The Complexities of Entity Resolution Implementation

Entity resolution is the process of determining whether two or more records in a data set refer to the same real-world entity, often a person or a company. At a first glance entity resolution may look like a relatively simple task: e.g. given two pictures of a person, even a small child could determine if it shows the same person or not with a quite high accuracy. And the same is true for computers: comparing two records that contain attributes like names, addresses, emails etc., can easily be done. However, the deeper one digs into that topic, the more challenging it gets: various matching algorithms need to be evaluated, handling millions or billions of records means quadratic complexity, not to mention real-time and data deletion use cases.

Fuzzy Text Matching

Lets start with looking into comparing two records of the famous artist Vincent Van Gogh – or was it Van Gough?

	A	B
Name:	Vincent Van Gogh	Vince Van Gough
Date of Birth:	1953-30-30	1953-03-03
Address:	54 Rue Lepic, 75918 Paris	54 Rue Lepic, Paris
Email:	v.v.gogh@arty.com	v.v.gogh23@arty.com

There are a few errors in the second record (beside being born a century later and an email address): the name is spelled incorrectly, the day of birth is mixed up, the postcode is missing and the email address is slightly different.

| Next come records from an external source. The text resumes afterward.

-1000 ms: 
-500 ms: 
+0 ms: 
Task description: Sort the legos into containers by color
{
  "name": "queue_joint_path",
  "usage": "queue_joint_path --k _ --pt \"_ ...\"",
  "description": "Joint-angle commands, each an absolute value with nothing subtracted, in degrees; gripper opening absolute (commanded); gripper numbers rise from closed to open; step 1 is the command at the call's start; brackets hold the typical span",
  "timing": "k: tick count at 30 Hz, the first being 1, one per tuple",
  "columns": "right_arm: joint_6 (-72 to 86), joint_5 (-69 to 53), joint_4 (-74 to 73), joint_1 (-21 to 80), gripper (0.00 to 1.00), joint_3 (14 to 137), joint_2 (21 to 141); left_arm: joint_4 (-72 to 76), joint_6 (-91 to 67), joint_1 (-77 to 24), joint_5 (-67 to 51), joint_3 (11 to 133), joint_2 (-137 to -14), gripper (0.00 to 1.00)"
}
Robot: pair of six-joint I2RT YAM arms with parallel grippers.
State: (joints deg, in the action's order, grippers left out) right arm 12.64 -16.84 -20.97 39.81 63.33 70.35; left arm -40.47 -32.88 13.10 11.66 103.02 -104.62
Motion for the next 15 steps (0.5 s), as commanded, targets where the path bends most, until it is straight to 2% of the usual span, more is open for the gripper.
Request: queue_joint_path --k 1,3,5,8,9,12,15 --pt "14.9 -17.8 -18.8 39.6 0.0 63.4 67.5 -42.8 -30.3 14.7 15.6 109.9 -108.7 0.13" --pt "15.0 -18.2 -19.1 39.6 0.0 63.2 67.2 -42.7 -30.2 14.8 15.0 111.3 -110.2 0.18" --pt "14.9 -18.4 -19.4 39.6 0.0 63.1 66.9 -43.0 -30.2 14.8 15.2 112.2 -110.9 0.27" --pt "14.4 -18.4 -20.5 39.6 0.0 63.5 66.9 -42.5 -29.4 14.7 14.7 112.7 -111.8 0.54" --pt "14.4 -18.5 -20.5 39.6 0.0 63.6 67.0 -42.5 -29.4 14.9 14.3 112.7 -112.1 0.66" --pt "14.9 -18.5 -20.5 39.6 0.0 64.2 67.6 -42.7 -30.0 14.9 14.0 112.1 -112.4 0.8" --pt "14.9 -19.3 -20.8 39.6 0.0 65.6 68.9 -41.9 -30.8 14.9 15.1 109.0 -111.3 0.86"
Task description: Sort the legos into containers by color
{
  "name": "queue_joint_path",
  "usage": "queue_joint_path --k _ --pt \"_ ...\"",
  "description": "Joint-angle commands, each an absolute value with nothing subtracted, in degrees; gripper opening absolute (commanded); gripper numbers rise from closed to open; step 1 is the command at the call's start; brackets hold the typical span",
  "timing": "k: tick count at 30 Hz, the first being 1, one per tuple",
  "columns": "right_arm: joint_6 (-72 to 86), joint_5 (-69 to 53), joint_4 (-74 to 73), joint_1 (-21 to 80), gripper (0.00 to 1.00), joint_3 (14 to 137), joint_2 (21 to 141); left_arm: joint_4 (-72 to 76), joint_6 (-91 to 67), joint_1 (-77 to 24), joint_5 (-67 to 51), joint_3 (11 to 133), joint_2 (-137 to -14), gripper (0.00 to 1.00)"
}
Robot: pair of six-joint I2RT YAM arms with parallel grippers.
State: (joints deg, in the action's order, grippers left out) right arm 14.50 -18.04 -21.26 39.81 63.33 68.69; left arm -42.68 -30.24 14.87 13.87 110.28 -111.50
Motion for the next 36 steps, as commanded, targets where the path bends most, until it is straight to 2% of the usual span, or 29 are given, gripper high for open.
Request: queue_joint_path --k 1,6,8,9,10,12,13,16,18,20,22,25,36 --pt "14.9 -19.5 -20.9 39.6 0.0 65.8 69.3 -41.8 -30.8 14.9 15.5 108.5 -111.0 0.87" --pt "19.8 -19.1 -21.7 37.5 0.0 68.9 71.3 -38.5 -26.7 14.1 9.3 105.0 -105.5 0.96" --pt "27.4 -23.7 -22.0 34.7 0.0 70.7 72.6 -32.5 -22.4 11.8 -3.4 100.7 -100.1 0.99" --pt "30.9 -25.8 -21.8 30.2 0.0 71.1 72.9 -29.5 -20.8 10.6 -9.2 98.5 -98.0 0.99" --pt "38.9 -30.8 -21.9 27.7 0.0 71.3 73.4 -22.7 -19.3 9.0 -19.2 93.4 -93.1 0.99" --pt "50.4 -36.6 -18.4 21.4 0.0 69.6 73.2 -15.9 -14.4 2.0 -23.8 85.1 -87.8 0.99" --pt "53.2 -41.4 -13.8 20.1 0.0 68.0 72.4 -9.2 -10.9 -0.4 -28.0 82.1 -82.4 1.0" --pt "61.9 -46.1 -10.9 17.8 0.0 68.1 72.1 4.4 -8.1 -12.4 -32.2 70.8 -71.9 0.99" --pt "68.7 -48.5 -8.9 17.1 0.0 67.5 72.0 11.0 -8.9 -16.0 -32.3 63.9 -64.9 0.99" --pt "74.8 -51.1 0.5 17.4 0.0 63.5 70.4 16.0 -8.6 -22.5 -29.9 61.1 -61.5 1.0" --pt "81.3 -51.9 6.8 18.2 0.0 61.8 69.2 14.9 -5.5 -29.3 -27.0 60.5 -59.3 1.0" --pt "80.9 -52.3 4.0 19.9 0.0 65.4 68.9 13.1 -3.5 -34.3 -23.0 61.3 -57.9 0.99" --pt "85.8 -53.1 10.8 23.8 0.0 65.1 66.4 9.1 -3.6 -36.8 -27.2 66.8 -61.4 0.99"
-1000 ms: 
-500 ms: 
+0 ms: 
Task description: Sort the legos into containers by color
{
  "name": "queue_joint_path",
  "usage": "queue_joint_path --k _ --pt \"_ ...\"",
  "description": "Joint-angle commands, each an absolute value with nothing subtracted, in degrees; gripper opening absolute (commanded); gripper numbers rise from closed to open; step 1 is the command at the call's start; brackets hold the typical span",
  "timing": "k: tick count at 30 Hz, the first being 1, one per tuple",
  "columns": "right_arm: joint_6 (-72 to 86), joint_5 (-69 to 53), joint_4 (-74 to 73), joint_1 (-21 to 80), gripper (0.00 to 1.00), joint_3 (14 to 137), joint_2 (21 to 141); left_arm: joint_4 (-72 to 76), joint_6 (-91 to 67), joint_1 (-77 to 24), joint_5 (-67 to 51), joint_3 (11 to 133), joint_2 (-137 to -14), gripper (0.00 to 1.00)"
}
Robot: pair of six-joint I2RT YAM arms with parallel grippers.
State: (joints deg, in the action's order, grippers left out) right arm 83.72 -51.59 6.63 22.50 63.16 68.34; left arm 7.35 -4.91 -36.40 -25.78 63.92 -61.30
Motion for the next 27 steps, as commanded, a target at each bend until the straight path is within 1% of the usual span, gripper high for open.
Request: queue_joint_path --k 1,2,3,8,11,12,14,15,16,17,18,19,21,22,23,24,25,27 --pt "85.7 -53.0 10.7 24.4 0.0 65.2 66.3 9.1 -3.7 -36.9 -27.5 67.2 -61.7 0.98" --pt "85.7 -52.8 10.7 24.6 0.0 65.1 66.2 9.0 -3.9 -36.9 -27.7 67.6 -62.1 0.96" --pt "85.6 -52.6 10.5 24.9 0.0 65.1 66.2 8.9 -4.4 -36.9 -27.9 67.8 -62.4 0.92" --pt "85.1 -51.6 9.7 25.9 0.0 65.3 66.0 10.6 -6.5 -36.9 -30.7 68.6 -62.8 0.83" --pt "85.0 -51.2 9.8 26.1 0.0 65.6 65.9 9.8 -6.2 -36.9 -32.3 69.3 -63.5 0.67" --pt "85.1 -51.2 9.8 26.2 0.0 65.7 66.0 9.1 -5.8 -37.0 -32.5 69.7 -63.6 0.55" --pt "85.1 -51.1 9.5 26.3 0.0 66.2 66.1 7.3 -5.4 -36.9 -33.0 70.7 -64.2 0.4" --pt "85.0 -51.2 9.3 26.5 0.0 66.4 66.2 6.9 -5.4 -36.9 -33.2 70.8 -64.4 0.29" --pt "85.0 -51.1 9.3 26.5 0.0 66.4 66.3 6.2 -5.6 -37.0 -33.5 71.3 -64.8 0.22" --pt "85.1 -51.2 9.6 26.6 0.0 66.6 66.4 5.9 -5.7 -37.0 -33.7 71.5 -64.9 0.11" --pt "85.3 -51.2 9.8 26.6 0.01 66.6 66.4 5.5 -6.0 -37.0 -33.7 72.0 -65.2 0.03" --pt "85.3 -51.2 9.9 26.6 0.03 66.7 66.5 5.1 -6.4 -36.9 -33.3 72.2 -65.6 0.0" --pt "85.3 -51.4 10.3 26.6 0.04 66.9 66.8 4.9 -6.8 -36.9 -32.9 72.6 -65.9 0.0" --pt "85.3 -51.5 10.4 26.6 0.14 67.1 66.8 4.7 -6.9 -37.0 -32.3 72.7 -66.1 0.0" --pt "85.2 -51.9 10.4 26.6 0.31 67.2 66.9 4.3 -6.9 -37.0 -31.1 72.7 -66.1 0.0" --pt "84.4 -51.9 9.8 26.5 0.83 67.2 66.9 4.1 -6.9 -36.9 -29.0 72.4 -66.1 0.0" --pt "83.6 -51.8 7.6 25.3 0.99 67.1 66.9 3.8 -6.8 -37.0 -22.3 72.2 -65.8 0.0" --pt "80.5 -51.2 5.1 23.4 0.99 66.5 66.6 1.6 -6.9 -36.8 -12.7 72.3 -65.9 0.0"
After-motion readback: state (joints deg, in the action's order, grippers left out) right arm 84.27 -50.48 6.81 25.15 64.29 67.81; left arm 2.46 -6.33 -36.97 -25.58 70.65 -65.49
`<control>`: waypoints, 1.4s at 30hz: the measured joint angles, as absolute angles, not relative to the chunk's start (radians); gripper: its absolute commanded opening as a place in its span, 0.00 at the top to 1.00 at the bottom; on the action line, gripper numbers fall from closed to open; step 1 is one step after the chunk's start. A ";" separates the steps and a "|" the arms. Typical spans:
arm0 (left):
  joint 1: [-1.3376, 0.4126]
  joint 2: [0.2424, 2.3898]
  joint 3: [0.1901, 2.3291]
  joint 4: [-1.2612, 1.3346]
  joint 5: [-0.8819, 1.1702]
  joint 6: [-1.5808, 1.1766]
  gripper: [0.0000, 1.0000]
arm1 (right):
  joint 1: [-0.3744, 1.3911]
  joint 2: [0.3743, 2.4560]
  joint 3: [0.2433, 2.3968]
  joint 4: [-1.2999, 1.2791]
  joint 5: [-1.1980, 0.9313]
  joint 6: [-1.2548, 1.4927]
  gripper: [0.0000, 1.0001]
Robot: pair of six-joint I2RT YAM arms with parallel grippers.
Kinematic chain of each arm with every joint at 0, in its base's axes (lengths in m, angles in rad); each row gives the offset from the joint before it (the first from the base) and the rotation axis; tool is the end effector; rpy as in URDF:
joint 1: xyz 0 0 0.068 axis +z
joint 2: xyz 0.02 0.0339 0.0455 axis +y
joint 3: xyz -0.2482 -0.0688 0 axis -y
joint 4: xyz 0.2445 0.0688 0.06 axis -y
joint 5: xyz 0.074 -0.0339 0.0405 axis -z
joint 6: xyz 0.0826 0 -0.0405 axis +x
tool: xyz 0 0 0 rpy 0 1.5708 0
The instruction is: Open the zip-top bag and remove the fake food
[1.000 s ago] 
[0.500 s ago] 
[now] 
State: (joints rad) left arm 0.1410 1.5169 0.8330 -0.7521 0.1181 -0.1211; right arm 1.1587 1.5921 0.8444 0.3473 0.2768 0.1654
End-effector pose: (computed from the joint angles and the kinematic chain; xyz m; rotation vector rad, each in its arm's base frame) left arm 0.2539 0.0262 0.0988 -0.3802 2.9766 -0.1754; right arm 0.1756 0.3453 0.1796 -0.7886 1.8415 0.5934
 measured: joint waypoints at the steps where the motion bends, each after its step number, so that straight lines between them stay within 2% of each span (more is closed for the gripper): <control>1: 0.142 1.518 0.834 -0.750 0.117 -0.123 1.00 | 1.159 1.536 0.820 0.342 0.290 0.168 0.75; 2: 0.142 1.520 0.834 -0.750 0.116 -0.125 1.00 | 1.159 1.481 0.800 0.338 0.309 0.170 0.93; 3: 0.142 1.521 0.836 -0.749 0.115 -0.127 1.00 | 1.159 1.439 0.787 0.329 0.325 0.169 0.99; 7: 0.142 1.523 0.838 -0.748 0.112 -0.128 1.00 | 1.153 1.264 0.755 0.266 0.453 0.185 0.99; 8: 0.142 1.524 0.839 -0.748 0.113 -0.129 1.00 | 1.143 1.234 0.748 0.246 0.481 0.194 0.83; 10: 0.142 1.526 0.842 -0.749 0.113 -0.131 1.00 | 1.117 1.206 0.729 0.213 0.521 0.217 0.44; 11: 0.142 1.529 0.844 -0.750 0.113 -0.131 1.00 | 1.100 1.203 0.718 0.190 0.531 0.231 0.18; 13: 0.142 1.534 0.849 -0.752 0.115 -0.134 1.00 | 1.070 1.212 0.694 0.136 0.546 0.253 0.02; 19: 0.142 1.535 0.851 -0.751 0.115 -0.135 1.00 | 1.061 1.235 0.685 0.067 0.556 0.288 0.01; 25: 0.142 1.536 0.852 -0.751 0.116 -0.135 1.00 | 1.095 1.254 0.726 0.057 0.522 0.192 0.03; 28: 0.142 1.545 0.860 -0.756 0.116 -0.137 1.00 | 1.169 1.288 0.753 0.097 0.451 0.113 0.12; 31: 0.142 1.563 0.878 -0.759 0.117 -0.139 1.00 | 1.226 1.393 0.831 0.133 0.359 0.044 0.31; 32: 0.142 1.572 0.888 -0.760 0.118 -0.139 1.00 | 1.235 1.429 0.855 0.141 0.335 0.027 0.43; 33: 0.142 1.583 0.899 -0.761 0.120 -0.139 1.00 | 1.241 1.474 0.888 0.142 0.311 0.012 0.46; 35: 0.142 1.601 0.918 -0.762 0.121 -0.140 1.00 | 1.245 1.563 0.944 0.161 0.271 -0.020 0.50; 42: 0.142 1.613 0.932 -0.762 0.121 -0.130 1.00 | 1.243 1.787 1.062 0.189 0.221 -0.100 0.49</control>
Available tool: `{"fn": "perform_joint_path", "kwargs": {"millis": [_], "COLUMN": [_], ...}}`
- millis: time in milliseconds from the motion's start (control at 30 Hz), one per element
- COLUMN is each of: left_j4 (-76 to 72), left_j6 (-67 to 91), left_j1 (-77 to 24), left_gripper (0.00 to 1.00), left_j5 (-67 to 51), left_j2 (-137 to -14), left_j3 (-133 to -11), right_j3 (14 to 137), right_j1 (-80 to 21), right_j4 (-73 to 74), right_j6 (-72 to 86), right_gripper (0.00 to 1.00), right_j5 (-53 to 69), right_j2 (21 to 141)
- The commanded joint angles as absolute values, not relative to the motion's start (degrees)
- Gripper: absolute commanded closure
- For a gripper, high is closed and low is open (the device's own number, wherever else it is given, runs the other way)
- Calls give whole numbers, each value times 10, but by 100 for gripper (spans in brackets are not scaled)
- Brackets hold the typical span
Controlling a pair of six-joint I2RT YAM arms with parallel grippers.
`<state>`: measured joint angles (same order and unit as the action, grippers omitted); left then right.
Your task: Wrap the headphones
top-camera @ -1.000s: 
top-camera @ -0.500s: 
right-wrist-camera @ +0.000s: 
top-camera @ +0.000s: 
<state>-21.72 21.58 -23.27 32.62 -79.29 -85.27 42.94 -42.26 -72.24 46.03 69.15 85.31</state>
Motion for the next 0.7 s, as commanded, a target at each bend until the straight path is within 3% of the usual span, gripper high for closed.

So how can we compare those values? If, lets say, the names would be equal, then a simple string comparison of those values would be sufficient. As this is not the case, we need some more advanced fuzzy matching. There are many different algorithms available for text-based fuzzy matching and they can be roughly separated into three groups. Phonetic algorithms focus on how similar a text is pronounced. The most famous algorithms are Soundex and Metaphone, which are mostly used for English texts, but variations of those exist for other languages too like the Kölner Phonetik (Cologne Phonetic) for German. Text distance algorithms typically define how many characters of a text need to change to reach the other text. Levenshtein and Hamming distance are two well known algorithms in that group. Similarity algorithms, such as Cosine Similarity or the Jaccard Index, compute the structural similarity of texts and often represent the similarity as a percentage.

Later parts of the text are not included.